◆ **Task instructions**
Filter the entries below, keeping every line that has the word "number".
╭─ Excerpted records
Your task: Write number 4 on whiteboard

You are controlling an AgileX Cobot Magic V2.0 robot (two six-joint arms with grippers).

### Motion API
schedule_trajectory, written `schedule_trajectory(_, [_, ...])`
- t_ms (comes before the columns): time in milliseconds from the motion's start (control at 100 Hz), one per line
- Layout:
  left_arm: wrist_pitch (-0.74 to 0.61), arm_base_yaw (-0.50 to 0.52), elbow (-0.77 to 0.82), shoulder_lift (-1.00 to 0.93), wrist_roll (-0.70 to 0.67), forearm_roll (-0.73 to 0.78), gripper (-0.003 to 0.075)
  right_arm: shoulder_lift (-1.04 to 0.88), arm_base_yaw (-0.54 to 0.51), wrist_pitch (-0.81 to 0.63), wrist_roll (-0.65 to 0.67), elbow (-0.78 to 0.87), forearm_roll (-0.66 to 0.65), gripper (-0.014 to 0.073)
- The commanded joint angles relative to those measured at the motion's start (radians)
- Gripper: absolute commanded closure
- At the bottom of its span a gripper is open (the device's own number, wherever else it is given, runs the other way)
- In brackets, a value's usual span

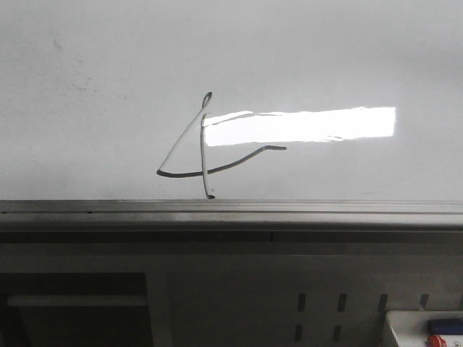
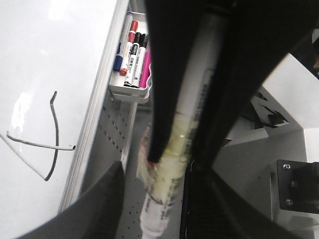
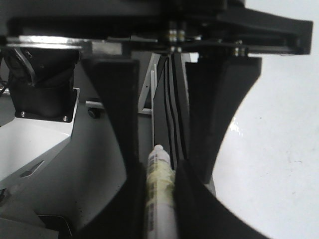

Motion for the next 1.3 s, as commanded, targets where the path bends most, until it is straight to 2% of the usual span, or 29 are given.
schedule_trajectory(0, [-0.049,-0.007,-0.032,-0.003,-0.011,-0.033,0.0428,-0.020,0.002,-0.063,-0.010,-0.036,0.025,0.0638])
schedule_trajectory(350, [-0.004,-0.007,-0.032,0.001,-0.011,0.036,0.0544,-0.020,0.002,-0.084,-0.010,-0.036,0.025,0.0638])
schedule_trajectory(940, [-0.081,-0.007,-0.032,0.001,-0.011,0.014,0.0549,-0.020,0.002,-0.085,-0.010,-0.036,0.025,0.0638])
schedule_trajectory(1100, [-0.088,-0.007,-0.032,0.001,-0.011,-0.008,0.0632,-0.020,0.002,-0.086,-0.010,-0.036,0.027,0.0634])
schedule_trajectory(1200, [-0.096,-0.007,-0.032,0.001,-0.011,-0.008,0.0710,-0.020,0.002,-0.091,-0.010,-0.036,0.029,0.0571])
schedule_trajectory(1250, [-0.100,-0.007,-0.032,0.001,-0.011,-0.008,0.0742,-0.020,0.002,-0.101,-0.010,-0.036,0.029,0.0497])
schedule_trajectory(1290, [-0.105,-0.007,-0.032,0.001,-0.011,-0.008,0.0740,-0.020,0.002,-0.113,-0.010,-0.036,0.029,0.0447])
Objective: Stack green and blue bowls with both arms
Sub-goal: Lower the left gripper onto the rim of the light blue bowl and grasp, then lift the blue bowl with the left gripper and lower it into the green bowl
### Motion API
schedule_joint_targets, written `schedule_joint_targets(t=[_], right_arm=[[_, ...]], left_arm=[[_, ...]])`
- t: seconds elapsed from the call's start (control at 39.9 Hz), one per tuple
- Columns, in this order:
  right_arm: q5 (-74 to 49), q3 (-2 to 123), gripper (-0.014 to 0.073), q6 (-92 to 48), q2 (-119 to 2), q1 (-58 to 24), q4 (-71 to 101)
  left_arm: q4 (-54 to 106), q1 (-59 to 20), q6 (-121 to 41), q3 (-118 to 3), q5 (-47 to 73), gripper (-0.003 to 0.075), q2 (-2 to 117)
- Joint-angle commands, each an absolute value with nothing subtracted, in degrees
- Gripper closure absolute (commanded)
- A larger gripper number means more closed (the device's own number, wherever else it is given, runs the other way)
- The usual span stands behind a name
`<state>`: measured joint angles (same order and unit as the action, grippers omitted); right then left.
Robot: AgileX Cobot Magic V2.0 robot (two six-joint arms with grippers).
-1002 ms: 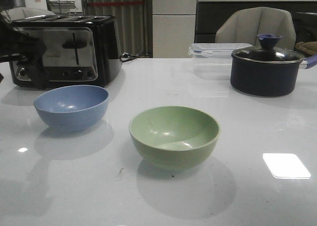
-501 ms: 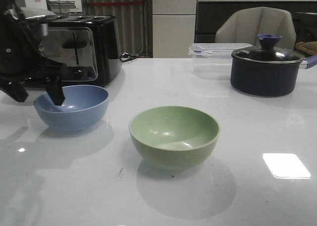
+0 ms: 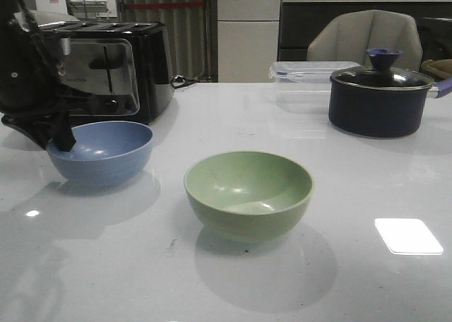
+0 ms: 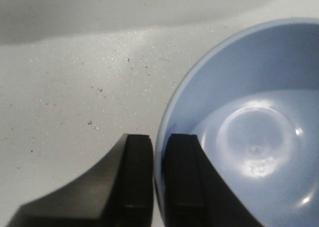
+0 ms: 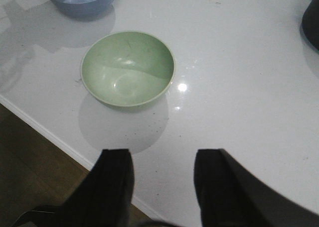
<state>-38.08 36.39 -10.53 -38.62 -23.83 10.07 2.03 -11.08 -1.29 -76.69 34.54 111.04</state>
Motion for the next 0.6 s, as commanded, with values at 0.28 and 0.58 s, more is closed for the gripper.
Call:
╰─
◆ **Result below**
Your task: Write number 4 on whiteboard
- At the bottom of its span a gripper is open (the device's own number, wherever else it is given, runs the other way)
- A larger gripper number means more closed (the device's own number, wherever else it is given, runs the other way)

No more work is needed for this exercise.